* TRY IT:
In the records that follow, locate every line with "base" and extract it.
BEGIN EXERCISE INPUT
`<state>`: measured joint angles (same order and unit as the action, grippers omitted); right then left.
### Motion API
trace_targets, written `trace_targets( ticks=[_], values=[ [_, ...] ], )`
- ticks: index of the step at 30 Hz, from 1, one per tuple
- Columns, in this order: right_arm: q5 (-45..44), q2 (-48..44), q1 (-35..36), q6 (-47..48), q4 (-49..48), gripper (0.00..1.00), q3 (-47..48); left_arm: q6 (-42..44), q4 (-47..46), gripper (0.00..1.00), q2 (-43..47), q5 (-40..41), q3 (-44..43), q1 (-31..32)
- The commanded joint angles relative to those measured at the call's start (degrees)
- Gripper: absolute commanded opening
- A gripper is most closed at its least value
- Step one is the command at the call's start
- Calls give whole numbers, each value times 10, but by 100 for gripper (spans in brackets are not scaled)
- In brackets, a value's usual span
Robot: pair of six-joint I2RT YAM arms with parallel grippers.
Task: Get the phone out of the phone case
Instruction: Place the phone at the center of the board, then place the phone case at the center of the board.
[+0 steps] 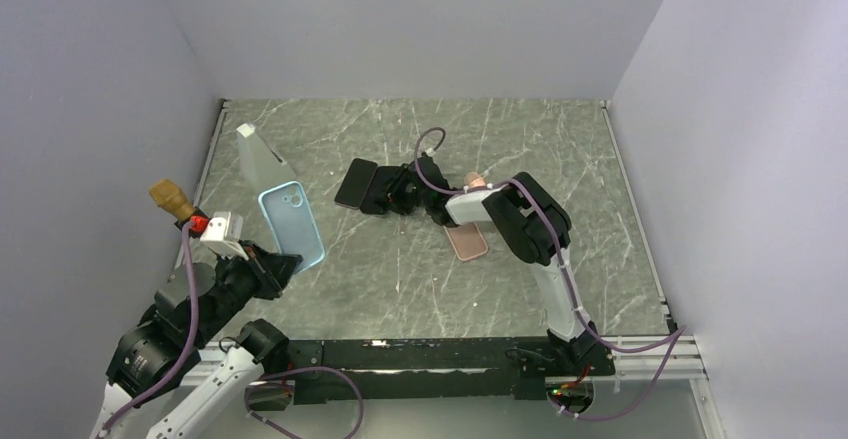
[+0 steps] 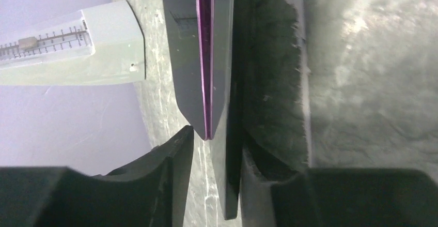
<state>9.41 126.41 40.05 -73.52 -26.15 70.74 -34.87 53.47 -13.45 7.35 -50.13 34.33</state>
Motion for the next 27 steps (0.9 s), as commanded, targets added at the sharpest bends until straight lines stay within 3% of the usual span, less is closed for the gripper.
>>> trace_targets(
  ticks=[1, 6, 8, 16, 21, 27],
  values=[
    [-12, -8, -1, 44, 53, 46, 34, 10, -21, 0, -12, -8, -13, 0],
    [-38, -43, 0, 127, 180, 71, 57, 11, -35, 0, -25, -22, -7, 0],
    [-54, -76, 2, 162, 214, 76, 46, 14, -48, 0, -34, -33, 2, 0],
    [-93, -263, 4, 325, 275, 82, -48, 11, -123, 0, -82, -103, 59, 0],
    [-163, -431, 3, 378, 346, 82, -132, -47, -188, 0, -124, -146, 114, 0],
    [-216, -612, -5, 379, 380, 82, -254, -146, -386, 0, -191, -220, 231, 1]
  ],
)
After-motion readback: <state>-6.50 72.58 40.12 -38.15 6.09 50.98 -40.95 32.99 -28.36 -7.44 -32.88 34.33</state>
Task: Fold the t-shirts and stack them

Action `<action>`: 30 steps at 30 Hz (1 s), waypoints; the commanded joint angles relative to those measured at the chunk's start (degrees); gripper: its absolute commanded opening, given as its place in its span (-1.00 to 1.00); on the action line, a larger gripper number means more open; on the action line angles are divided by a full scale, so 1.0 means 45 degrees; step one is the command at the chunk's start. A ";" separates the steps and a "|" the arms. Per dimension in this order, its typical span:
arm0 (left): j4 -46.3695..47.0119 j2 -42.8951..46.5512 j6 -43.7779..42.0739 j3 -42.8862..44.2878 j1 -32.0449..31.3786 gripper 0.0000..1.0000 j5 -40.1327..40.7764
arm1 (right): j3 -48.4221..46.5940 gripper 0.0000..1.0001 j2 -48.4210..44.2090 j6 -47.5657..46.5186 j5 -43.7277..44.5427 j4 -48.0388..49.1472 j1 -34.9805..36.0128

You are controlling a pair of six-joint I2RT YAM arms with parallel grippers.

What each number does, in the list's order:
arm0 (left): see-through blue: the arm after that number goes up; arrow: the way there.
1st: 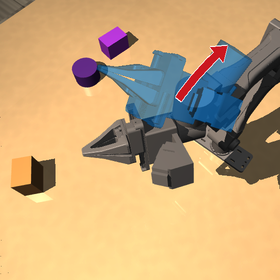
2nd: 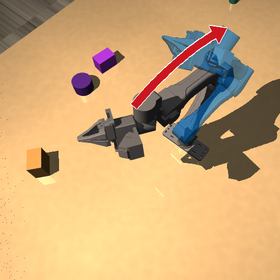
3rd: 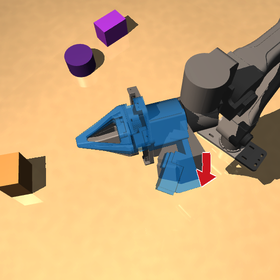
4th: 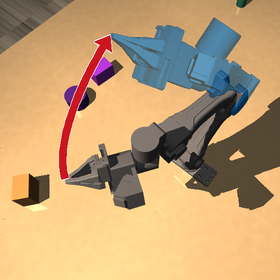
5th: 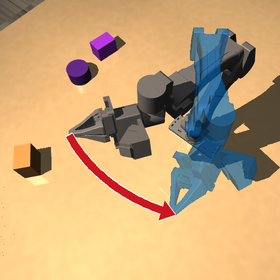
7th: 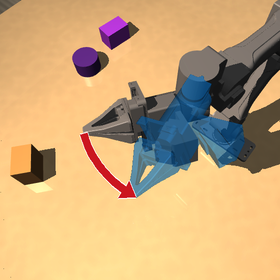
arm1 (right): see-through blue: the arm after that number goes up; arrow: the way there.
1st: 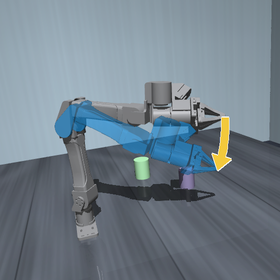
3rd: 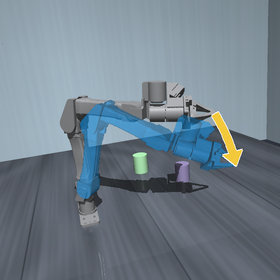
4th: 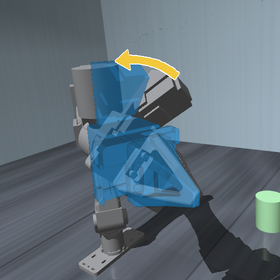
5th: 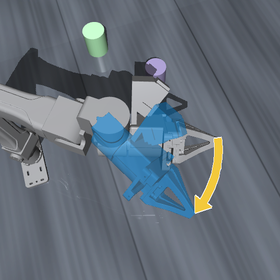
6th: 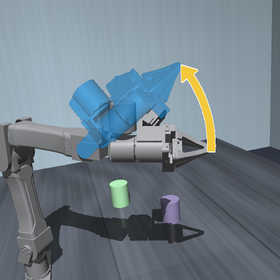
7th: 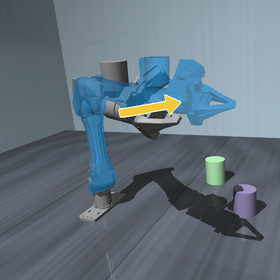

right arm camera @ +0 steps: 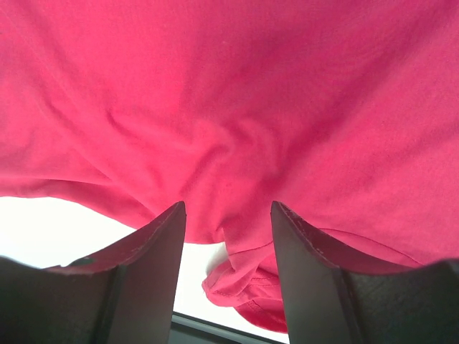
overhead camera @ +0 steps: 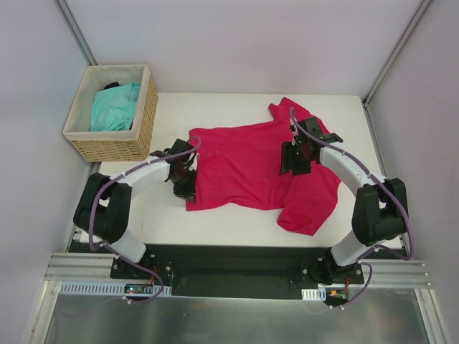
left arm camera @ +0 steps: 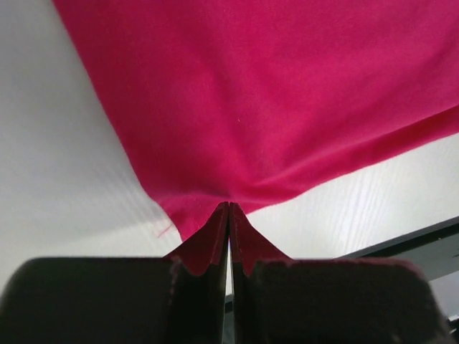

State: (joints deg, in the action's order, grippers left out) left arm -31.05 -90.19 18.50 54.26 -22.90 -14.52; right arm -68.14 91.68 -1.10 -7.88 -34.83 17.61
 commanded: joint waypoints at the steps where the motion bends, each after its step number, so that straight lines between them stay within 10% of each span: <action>1: 0.1683 -0.0971 -0.0712 -0.0495 -0.0049 -1.00 -0.0796 | -0.0209 0.08 -0.0801 -0.0165 -0.0105 0.0123 -0.0065; 30: -0.4956 -0.4156 0.1182 0.3469 0.0088 -1.00 0.4927 | -0.1303 0.08 -0.1135 -0.0536 0.0364 -0.1088 -0.0552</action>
State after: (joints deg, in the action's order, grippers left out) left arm -49.45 -107.09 23.70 68.31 -23.14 3.31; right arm -70.74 88.44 -2.68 -6.46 -38.39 15.90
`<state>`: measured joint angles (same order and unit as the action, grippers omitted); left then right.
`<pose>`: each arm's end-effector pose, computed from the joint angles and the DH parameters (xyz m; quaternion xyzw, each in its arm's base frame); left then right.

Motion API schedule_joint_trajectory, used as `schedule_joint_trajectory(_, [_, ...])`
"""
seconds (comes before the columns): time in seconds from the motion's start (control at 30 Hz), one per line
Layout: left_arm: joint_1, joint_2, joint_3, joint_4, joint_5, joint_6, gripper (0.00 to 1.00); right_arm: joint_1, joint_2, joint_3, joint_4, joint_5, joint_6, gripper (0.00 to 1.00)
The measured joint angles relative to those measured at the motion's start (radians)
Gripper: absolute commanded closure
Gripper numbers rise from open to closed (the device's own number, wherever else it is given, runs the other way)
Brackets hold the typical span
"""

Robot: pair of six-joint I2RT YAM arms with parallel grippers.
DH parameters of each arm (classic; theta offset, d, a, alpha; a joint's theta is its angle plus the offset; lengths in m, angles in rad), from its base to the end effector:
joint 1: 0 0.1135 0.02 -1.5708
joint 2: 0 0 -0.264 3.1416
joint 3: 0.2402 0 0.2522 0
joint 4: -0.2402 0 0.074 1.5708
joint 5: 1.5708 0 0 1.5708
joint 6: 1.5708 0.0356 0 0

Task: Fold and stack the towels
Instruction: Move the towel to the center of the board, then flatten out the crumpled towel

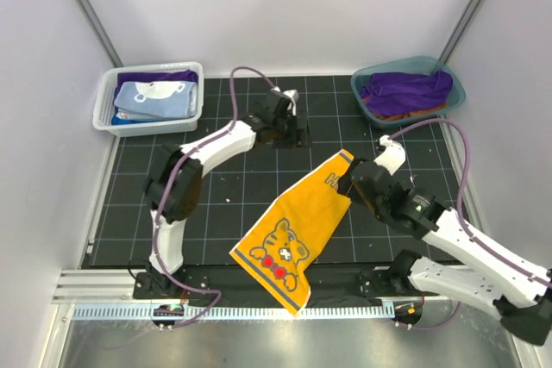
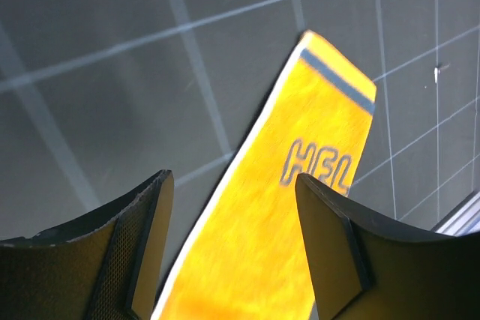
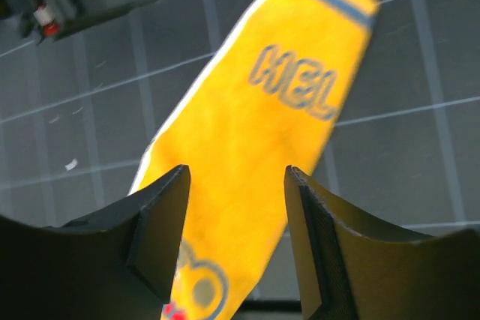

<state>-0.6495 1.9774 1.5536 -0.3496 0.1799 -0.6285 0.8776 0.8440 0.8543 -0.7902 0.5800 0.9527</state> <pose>0.3548 -0.2775 0.2338 0.0445 0.9174 -0.2970 0.2610 0.1190 0.1127 0.3003 0.1433 0.8795 0.1317 0.4342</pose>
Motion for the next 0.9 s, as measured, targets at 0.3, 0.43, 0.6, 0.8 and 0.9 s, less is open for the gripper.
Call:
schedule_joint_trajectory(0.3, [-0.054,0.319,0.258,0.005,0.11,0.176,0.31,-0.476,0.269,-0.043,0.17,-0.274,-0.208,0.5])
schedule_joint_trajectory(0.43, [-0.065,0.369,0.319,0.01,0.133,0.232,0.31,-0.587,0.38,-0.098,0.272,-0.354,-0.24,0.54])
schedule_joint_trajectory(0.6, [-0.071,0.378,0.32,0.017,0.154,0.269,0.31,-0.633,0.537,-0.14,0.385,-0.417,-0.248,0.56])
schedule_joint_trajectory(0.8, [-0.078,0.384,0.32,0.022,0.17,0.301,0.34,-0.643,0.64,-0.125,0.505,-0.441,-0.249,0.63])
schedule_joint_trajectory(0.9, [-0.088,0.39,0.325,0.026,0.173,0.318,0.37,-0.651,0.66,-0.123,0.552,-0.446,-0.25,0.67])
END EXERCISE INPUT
* ANSWER FOR THE TASK:
`<pose>`: each arm's end-effector pose, computed from the joint angles and the DH parameters (xyz m; quaternion xyzw, each in its arm's base frame); left then right.
DH parameters of each arm (classic; theta offset, d, a, alpha; a joint's theta is its angle plus the offset; lengths in m, angles in rad), from its base to the end effector:

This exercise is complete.